*TASK BRIEF:*
Number of lines with the string "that" in the entries below: report it, and nothing besides.

Collection entries:
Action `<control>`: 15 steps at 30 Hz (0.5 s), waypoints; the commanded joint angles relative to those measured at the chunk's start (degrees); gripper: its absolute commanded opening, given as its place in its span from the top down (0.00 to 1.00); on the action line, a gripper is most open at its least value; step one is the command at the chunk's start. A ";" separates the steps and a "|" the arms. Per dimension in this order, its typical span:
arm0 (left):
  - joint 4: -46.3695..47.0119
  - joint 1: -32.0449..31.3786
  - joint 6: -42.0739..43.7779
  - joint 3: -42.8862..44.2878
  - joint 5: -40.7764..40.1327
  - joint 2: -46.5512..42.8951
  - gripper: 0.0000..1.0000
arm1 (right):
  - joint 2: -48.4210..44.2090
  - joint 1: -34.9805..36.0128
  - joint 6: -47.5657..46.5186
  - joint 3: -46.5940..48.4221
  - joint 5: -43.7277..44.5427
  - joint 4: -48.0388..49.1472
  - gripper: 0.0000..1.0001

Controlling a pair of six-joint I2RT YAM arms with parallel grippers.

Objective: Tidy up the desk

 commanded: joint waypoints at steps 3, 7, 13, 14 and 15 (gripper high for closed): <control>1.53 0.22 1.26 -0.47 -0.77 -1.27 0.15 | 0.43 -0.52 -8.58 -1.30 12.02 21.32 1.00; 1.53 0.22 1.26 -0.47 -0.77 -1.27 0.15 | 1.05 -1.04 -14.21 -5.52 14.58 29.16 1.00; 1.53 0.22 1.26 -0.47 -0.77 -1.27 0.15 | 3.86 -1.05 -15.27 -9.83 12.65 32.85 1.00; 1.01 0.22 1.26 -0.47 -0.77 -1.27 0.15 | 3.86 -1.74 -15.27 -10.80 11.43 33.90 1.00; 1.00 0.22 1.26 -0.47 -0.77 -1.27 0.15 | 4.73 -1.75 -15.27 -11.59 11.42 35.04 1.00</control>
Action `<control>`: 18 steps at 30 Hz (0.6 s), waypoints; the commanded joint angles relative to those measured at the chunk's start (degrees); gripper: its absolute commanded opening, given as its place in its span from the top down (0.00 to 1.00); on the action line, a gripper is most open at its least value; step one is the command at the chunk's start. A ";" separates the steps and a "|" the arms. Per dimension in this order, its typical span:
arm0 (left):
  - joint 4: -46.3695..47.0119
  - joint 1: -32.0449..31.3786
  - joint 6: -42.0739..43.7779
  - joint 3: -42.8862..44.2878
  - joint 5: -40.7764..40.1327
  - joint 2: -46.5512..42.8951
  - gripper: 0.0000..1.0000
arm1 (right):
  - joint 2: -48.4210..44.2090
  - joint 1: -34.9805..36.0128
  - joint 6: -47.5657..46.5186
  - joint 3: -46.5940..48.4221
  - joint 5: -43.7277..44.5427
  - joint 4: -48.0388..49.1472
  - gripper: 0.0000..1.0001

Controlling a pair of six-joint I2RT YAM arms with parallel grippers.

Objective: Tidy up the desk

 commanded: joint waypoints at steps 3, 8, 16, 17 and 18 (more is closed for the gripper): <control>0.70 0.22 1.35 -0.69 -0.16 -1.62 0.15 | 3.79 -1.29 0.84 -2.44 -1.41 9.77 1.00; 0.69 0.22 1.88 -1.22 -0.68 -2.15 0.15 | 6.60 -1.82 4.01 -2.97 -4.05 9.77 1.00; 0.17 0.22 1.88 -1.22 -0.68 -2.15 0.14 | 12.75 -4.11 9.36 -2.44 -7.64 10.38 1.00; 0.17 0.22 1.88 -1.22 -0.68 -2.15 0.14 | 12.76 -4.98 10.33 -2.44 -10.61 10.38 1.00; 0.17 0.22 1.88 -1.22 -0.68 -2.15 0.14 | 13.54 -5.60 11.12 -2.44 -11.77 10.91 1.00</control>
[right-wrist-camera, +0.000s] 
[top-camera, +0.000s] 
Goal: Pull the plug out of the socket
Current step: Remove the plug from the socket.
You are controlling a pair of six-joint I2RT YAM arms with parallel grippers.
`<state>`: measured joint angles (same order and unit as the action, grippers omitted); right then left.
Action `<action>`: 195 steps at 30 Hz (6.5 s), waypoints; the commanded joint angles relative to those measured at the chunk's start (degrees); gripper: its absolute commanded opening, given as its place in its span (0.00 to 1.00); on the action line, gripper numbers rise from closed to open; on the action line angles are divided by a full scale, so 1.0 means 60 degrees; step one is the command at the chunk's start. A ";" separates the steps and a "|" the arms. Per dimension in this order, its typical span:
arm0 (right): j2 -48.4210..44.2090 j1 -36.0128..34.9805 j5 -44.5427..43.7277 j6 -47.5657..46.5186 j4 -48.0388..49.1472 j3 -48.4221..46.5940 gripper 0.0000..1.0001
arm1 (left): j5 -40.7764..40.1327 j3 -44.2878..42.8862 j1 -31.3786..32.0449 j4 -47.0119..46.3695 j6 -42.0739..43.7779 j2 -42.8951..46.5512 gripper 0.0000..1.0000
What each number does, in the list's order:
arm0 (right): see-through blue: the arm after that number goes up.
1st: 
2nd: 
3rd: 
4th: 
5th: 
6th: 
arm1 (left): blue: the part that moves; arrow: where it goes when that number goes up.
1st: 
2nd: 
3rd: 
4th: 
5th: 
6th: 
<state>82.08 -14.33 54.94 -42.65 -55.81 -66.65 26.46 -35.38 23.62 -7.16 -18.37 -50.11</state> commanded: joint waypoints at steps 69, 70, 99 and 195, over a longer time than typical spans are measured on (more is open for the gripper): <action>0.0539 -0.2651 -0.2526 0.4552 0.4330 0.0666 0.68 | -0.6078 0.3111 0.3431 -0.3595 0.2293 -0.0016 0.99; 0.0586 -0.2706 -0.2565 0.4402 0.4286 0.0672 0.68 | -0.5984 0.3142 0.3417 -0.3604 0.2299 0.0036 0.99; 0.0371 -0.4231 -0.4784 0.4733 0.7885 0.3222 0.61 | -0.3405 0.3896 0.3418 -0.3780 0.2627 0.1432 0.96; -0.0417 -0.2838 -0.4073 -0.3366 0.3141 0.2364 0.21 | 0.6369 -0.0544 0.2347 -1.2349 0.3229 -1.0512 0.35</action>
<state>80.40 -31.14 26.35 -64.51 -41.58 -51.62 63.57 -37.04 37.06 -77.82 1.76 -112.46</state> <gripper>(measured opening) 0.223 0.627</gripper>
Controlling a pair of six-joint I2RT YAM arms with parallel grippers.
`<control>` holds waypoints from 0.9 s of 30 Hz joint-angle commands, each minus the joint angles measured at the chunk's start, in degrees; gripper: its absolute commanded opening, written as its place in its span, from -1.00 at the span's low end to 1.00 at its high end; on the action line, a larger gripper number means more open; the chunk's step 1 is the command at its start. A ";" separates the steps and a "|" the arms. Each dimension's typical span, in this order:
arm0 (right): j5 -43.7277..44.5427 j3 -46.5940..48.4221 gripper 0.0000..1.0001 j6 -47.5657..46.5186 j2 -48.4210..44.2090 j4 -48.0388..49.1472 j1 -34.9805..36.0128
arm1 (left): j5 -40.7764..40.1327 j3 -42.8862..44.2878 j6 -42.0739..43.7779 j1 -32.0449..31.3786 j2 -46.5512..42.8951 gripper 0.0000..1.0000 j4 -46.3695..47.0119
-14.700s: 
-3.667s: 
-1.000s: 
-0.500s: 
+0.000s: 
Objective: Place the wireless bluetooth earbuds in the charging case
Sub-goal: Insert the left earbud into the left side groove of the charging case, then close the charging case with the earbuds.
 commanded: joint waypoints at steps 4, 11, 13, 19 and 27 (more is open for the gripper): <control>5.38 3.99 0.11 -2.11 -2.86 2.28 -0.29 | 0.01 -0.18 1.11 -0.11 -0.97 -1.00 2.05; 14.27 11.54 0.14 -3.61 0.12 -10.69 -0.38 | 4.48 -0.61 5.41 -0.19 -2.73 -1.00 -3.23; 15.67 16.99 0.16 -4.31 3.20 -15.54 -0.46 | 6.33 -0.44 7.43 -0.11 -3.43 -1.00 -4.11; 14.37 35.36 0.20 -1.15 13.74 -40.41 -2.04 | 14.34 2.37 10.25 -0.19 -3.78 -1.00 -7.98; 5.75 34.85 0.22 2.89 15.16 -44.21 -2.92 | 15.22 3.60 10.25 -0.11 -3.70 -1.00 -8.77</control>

*THE COMPLETED TASK:*
2